■ **WHAT IS REQUIRED**:
Look for the word "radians". Copy every line of the listing where it occurs.

■ **EXTRACTED DATA**:
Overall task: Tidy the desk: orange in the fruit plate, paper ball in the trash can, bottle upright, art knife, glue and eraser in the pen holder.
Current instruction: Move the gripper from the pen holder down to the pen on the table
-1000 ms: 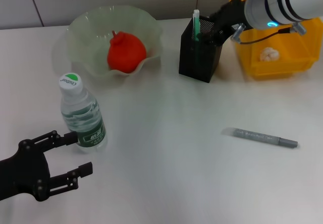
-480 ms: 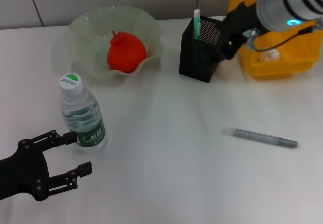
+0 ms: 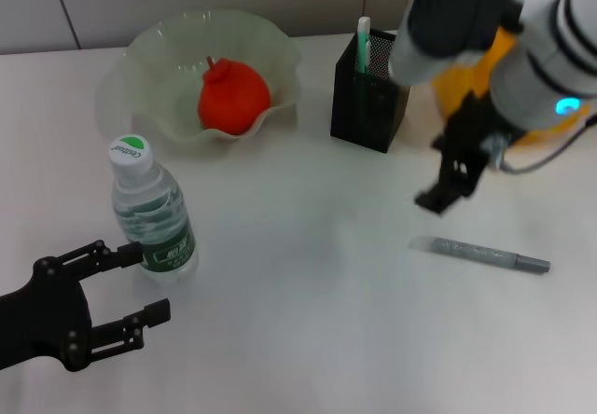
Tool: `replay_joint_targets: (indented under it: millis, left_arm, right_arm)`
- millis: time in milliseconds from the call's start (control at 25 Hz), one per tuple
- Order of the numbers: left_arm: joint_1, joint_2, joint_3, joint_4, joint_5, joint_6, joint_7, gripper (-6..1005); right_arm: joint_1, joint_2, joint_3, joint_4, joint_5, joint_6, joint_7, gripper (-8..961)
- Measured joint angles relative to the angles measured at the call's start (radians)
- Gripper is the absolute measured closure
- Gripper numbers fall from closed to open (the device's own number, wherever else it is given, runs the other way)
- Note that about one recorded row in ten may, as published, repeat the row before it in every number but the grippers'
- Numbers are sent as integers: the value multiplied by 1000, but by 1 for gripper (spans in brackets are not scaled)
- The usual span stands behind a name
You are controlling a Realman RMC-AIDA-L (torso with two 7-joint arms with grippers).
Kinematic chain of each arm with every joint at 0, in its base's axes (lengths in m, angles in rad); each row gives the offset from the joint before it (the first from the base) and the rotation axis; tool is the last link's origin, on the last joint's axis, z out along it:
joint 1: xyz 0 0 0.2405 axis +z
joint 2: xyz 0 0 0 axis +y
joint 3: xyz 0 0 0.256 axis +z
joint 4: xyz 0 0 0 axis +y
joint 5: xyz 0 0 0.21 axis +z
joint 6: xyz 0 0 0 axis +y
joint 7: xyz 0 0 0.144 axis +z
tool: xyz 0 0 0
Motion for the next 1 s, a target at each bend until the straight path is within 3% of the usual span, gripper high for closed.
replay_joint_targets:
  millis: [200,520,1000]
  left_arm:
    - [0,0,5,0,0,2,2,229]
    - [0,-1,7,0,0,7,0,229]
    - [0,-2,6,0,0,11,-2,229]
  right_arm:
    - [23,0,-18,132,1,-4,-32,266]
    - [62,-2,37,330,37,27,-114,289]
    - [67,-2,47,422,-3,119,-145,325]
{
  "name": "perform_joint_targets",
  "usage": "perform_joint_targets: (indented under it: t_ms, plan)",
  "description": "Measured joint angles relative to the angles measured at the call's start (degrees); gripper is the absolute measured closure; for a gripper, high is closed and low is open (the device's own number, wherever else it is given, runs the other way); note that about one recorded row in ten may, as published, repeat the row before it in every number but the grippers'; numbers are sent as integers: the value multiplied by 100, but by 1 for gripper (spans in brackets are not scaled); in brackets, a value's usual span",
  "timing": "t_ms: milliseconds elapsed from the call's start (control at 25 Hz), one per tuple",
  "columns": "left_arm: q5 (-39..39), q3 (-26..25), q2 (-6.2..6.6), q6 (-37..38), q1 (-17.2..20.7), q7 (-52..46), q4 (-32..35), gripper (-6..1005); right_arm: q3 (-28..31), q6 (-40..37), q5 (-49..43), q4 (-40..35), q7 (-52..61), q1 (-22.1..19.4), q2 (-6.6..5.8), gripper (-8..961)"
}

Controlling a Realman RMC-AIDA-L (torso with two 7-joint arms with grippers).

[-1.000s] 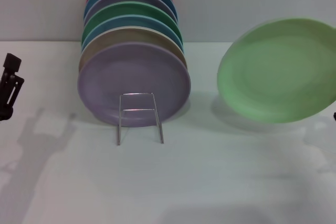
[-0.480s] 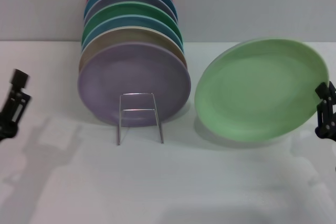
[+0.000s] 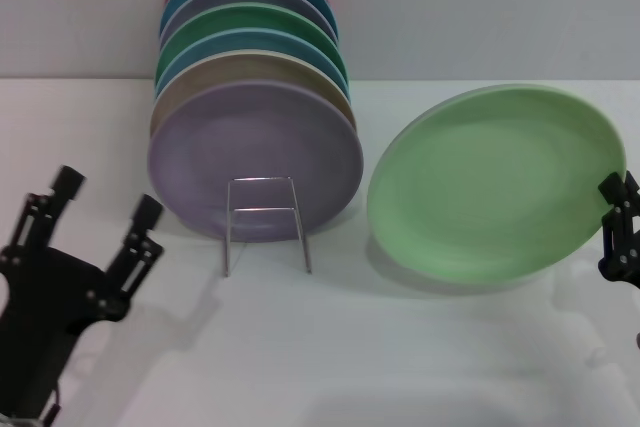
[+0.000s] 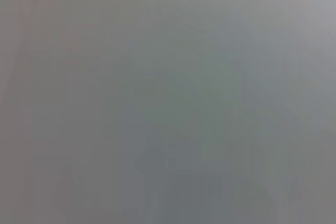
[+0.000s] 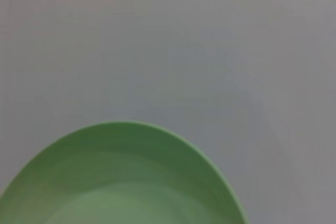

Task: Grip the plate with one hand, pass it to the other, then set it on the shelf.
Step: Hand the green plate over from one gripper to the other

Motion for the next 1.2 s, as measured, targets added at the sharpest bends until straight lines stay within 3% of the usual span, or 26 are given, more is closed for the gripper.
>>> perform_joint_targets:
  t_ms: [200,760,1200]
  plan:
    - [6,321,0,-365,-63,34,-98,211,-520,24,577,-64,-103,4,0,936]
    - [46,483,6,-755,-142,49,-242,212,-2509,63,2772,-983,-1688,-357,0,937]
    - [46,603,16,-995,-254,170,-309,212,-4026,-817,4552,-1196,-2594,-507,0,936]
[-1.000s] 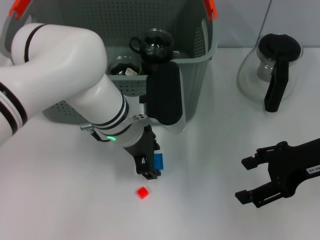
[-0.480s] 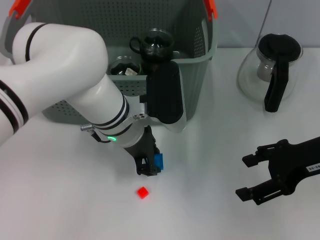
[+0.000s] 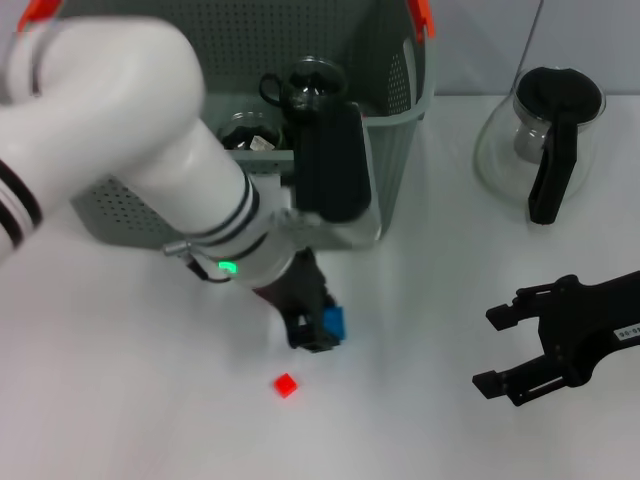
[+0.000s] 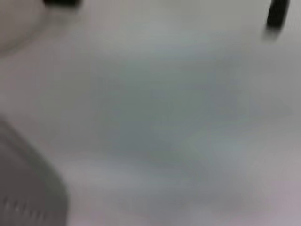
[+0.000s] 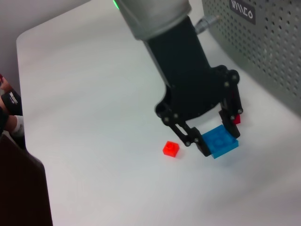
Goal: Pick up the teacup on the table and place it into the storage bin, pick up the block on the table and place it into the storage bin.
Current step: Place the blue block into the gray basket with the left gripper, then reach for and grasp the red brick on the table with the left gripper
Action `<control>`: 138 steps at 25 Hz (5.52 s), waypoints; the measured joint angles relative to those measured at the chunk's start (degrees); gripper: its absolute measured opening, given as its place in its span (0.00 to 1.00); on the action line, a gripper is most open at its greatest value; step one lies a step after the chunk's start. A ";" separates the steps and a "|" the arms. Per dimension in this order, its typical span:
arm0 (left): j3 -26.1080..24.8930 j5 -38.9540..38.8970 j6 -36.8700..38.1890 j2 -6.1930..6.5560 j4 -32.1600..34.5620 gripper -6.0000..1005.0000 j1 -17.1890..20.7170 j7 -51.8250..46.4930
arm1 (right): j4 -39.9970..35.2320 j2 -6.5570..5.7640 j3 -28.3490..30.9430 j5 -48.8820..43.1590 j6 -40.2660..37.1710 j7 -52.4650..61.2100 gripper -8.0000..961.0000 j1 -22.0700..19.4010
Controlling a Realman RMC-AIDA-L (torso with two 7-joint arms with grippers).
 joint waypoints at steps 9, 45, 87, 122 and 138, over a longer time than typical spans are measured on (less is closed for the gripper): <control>-37.86 -16.48 22.37 1.55 11.83 0.41 0.87 -4.68 | -0.35 -0.39 2.49 -0.10 -1.93 0.20 0.98 -0.85; -0.14 7.35 18.30 -0.14 28.87 0.93 8.75 -5.56 | 3.84 0.07 3.70 -3.09 -0.89 0.06 0.98 1.79; 1.21 10.96 -9.61 0.40 -5.87 0.48 -0.82 -3.00 | 7.81 0.32 3.17 -3.60 1.11 -0.37 0.98 2.99; -1.66 13.29 -0.83 0.30 1.31 0.09 0.25 -12.98 | 8.35 0.22 3.71 -3.55 1.36 -2.12 0.98 2.29; -1.77 13.72 1.54 0.09 1.37 0.32 -0.54 -34.23 | 8.34 0.12 3.70 -3.60 1.69 -2.08 0.98 2.97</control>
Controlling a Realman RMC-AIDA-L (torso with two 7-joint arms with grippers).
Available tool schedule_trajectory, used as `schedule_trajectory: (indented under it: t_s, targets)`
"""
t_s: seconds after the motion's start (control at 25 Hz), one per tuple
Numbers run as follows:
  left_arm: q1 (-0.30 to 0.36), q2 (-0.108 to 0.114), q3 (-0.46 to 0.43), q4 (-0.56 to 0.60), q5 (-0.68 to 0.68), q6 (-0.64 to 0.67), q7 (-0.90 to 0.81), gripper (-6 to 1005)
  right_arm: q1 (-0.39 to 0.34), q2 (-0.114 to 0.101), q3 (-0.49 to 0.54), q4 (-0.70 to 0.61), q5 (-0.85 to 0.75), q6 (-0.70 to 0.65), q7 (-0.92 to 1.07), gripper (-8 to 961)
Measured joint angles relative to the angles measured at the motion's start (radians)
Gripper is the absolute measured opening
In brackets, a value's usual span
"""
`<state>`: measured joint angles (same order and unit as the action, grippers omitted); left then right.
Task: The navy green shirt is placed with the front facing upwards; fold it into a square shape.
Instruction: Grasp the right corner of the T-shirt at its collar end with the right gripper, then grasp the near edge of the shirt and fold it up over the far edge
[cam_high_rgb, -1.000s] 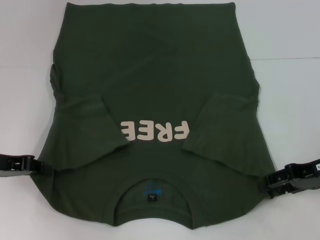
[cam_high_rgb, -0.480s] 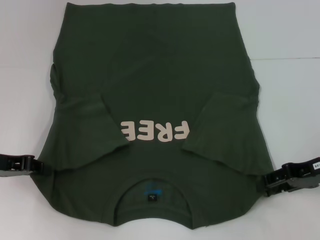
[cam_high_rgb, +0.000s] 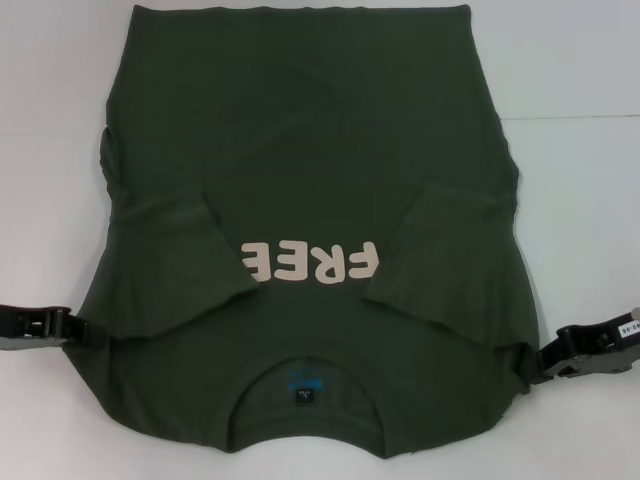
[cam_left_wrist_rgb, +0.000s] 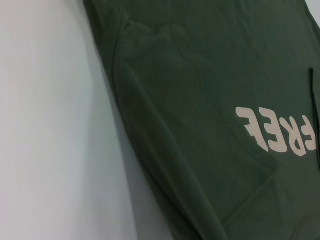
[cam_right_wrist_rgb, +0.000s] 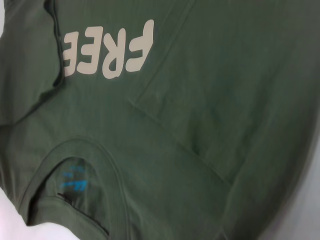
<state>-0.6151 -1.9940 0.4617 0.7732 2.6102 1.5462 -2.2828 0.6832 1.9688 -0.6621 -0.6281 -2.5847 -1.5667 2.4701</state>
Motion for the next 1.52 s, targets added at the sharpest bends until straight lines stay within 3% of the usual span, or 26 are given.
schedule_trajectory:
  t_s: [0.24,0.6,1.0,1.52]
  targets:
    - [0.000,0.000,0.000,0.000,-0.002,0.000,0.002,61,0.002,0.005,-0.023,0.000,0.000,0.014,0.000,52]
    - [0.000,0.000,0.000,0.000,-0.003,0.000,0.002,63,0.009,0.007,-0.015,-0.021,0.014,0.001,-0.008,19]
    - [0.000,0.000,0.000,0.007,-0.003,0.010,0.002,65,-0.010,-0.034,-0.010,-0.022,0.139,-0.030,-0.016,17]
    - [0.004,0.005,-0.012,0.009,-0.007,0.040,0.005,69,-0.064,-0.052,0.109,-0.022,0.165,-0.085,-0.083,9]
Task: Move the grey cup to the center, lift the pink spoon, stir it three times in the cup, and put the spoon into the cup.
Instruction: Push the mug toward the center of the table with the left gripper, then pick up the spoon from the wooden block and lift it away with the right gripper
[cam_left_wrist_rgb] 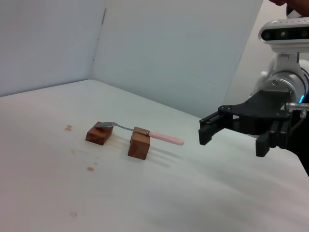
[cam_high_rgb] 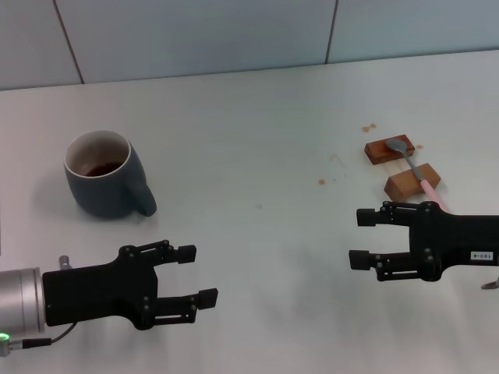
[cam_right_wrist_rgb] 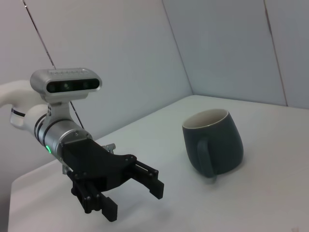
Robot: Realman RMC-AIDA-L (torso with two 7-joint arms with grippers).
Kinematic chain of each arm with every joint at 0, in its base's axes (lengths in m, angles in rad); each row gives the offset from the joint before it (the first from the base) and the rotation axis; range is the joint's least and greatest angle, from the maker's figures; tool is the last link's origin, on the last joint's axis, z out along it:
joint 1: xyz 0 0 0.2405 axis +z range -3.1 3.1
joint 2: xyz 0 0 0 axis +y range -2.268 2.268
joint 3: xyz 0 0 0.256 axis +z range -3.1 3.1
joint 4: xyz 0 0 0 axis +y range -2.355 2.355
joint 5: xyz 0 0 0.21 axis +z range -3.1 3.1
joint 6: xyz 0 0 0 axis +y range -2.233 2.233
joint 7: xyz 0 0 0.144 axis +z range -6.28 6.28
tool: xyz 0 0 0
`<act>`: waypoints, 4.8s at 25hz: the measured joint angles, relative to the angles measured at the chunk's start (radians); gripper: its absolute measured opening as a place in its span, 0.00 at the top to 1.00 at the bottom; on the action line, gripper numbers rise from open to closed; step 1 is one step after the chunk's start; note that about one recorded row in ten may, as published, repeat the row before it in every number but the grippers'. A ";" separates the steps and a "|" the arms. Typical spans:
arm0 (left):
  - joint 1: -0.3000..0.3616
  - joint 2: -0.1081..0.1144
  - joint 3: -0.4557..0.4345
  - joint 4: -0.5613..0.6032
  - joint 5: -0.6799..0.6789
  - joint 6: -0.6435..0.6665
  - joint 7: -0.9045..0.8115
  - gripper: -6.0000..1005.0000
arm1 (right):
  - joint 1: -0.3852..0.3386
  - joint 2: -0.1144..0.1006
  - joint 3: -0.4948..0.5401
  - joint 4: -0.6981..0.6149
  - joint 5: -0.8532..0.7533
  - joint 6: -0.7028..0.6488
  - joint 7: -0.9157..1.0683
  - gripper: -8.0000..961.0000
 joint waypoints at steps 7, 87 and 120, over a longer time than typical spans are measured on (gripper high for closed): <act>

■ **WRITTEN REPLY**:
- Measured joint angles relative to the angles measured at the call's start (radians)
Measured joint angles relative to the angles measured at the motion's start (radians)
`<act>`: waypoints, 4.8s at 25hz: the measured joint angles, relative to the angles measured at the chunk's start (radians); gripper: its absolute measured opening as a place in its span, 0.00 at the top to 1.00 at the bottom; on the action line, gripper numbers rise from open to closed; step 1 is one step after the chunk's start; note that about one recorded row in ten may, as published, repeat the row before it in every number but the grippers'. A ";" separates the steps and a "|" the arms. Typical spans:

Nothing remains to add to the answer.